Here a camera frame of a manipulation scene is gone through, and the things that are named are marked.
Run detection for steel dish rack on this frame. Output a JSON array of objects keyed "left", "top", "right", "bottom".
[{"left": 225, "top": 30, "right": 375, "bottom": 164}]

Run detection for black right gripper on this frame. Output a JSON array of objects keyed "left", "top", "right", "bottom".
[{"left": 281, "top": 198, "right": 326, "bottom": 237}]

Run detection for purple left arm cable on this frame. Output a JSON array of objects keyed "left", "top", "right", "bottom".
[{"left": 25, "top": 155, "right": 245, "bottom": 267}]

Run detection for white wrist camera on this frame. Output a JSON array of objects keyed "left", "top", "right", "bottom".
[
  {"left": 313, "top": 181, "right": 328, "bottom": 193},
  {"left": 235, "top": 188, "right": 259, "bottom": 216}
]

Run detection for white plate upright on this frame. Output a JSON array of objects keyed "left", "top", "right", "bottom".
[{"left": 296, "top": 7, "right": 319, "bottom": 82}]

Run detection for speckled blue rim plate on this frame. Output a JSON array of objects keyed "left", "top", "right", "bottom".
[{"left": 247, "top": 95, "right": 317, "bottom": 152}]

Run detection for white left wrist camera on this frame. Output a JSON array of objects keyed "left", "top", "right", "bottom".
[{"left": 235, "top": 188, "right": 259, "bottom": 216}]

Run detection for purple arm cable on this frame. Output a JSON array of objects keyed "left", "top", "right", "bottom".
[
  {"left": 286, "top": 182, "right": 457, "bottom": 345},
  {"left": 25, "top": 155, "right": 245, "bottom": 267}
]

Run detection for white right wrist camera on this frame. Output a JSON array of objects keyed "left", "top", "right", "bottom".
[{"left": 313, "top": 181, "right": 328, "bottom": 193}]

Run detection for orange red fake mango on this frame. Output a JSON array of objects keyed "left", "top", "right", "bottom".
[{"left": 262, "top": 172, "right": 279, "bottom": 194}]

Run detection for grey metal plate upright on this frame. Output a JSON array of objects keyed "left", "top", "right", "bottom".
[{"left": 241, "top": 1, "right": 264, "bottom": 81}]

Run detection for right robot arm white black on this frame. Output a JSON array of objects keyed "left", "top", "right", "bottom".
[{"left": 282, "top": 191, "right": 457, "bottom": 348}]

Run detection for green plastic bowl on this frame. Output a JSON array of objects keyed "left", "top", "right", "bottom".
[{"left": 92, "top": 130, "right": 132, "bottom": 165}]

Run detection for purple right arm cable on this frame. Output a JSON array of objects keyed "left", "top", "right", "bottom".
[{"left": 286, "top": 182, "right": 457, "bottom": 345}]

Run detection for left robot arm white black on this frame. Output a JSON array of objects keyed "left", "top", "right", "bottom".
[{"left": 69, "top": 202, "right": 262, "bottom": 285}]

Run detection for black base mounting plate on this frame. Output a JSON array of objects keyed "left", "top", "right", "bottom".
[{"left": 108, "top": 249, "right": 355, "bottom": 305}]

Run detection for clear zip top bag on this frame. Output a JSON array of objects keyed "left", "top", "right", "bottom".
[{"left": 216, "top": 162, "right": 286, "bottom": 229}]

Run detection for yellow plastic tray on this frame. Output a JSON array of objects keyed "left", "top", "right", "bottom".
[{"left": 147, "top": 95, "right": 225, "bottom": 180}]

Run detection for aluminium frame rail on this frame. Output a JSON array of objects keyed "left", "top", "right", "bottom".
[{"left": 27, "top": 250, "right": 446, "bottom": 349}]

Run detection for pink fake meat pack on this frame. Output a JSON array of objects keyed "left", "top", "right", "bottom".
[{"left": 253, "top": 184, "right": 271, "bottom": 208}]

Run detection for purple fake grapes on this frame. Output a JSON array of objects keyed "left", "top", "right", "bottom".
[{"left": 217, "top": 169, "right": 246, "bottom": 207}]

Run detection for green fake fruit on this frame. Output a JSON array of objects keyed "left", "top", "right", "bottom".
--------------------------------
## [What to do]
Repeat the entries above exactly, leaving nothing out.

## [Completed task]
Here a camera frame of a manipulation scene is gone through, and the things that are named are marked.
Run detection for steel dish rack on this frame. Output a JSON array of objects keyed "left", "top", "right", "bottom".
[{"left": 225, "top": 30, "right": 375, "bottom": 164}]

Run detection for black right gripper on this frame. Output a JSON array of objects keyed "left", "top", "right", "bottom".
[{"left": 281, "top": 198, "right": 326, "bottom": 237}]

Run detection for purple left arm cable on this frame. Output a JSON array of objects keyed "left", "top", "right", "bottom".
[{"left": 25, "top": 155, "right": 245, "bottom": 267}]

Run detection for white wrist camera on this frame. Output a JSON array of objects keyed "left", "top", "right", "bottom".
[
  {"left": 313, "top": 181, "right": 328, "bottom": 193},
  {"left": 235, "top": 188, "right": 259, "bottom": 216}
]

Run detection for white plate upright on this frame. Output a JSON array of objects keyed "left", "top", "right", "bottom".
[{"left": 296, "top": 7, "right": 319, "bottom": 82}]

Run detection for speckled blue rim plate on this frame. Output a JSON array of objects keyed "left", "top", "right", "bottom".
[{"left": 247, "top": 95, "right": 317, "bottom": 152}]

Run detection for white left wrist camera on this frame. Output a JSON array of objects keyed "left", "top", "right", "bottom".
[{"left": 235, "top": 188, "right": 259, "bottom": 216}]

Run detection for purple arm cable on this frame. Output a JSON array of objects keyed "left", "top", "right", "bottom".
[
  {"left": 286, "top": 182, "right": 457, "bottom": 345},
  {"left": 25, "top": 155, "right": 245, "bottom": 267}
]

Run detection for white right wrist camera on this frame. Output a JSON array of objects keyed "left", "top", "right", "bottom".
[{"left": 313, "top": 181, "right": 328, "bottom": 193}]

Run detection for orange red fake mango on this frame. Output a JSON array of objects keyed "left", "top", "right", "bottom".
[{"left": 262, "top": 172, "right": 279, "bottom": 194}]

Run detection for grey metal plate upright on this frame. Output a JSON array of objects keyed "left", "top", "right", "bottom".
[{"left": 241, "top": 1, "right": 264, "bottom": 81}]

Run detection for right robot arm white black on this frame. Output a JSON array of objects keyed "left", "top", "right", "bottom".
[{"left": 282, "top": 191, "right": 457, "bottom": 348}]

Run detection for green plastic bowl on this frame. Output a JSON array of objects keyed "left", "top", "right", "bottom".
[{"left": 92, "top": 130, "right": 132, "bottom": 165}]

Run detection for purple right arm cable on this frame. Output a JSON array of objects keyed "left", "top", "right", "bottom".
[{"left": 286, "top": 182, "right": 457, "bottom": 345}]

Run detection for left robot arm white black on this frame. Output a JSON array of objects keyed "left", "top", "right", "bottom".
[{"left": 69, "top": 202, "right": 262, "bottom": 285}]

Run detection for black base mounting plate on this frame. Output a JSON array of objects keyed "left", "top", "right", "bottom".
[{"left": 108, "top": 249, "right": 355, "bottom": 305}]

Run detection for clear zip top bag on this frame. Output a JSON array of objects keyed "left", "top", "right", "bottom".
[{"left": 216, "top": 162, "right": 286, "bottom": 229}]

Run detection for yellow plastic tray on this frame. Output a JSON array of objects keyed "left", "top", "right", "bottom".
[{"left": 147, "top": 95, "right": 225, "bottom": 180}]

Run detection for aluminium frame rail on this frame. Output a JSON array of objects keyed "left", "top", "right", "bottom".
[{"left": 27, "top": 250, "right": 446, "bottom": 349}]

Run detection for pink fake meat pack on this frame. Output a JSON array of objects keyed "left", "top", "right", "bottom".
[{"left": 253, "top": 184, "right": 271, "bottom": 208}]

Run detection for purple fake grapes on this frame. Output a JSON array of objects keyed "left", "top", "right", "bottom".
[{"left": 217, "top": 169, "right": 246, "bottom": 207}]

Run detection for green fake fruit on this frame. Output a JSON array of objects keyed "left", "top", "right", "bottom".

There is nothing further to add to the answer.